Risposta di Palazzo Spada: il Comune, con quella scelta, è rimasto nell’alveo della legittimità. Occorre concentrarsi sul “perché” l’ente proprietario delle strade abbia quei poteri: “per accertate e motivate esigenze di prevenzione degli inquinamenti e di tutela del patrimonio artistico, ambientale e naturale”, recita l’articolo 7. L’ordinanza comunale, nelle motivazioni, rappresenta chiaramente che strade e marciapiedi del centro cittadino, risalenti al Medioevo, sono inidonei a sopportare il transito e la sosta dei veicoli di cui si tratta, veicoli che d’altronde, proprio grazie ai loro pneumatici, sono facilitati nel compiere manovre scorrette, provocando anche danneggiamenti alla pavimentazione. Tanto basta, a giudizio del Consiglio di Stato, per concludere che non c’è, in tale regolamentazione della circolazione, né illogicità né irragionevolezza; potendosi così argomentare che (citiamo direttamente dalla sentenza, molto lunga) “non vi è alcuna decisiva ragione per ritenere che le ‘categorie’ cui ha riguardo l’art. 7 debbano necessariamente corrispondere alle classi ufficiali di omologazione. Il richiamo legislativo al concetto di ‘categoria’ va inteso, invece, in modo più elastico, dovendo essere funzionale agli interessi pubblici perseguiti di volta in volta dall’Amministrazione in concreto in applicazione della norma in rilievo. Né è senza importanza il fatto che, come le stesse appellanti riconoscono, quella dei S.U.V. sia pur sempre una ‘categoria’ commerciale, per quanto variegata”.

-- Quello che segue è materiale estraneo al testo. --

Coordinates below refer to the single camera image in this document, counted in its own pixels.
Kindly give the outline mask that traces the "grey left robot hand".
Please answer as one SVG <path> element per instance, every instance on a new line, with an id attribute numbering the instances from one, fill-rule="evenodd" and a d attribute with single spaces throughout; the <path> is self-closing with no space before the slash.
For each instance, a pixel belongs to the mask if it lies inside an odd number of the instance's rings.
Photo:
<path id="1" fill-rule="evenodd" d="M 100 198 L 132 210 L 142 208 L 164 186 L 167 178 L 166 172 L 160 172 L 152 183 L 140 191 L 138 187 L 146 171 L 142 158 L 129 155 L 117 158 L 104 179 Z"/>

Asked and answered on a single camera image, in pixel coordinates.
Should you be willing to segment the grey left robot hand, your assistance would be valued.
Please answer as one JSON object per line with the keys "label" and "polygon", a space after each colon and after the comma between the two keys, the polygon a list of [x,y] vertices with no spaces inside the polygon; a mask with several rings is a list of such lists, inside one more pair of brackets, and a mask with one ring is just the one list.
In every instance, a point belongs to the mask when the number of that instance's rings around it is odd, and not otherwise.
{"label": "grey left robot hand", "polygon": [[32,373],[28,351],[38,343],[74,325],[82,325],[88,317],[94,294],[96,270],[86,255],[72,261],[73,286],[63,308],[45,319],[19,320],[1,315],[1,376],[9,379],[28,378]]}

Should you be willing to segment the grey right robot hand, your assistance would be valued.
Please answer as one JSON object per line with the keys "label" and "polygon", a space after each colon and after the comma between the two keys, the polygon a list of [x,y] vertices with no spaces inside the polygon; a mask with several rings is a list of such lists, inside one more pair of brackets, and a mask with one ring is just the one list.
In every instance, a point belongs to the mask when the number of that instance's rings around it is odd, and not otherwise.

È una vicenda, lo abbiamo detto all’inizio, piccola ma significativa. I poteri e compiti dell’Ente proprietario della strada si svolgono su un crinale delicato; sentenze come questa sono la ‘spia’ di tale delicatezza.
Nella ventilata futura riforma del Codice della Strada – ammesso che vada in porto – la parte sulla classificazione dei veicoli e quella sulla mobilità in ambito urbano potrebbero addirittura finire in due testi legislativi (o regolamentari) diversi e autonomi. Ma occorrerà, comunque, molta intelligenza nel redigere le disposizioni. Impiegando, in ogni caso, “parole” appropriate.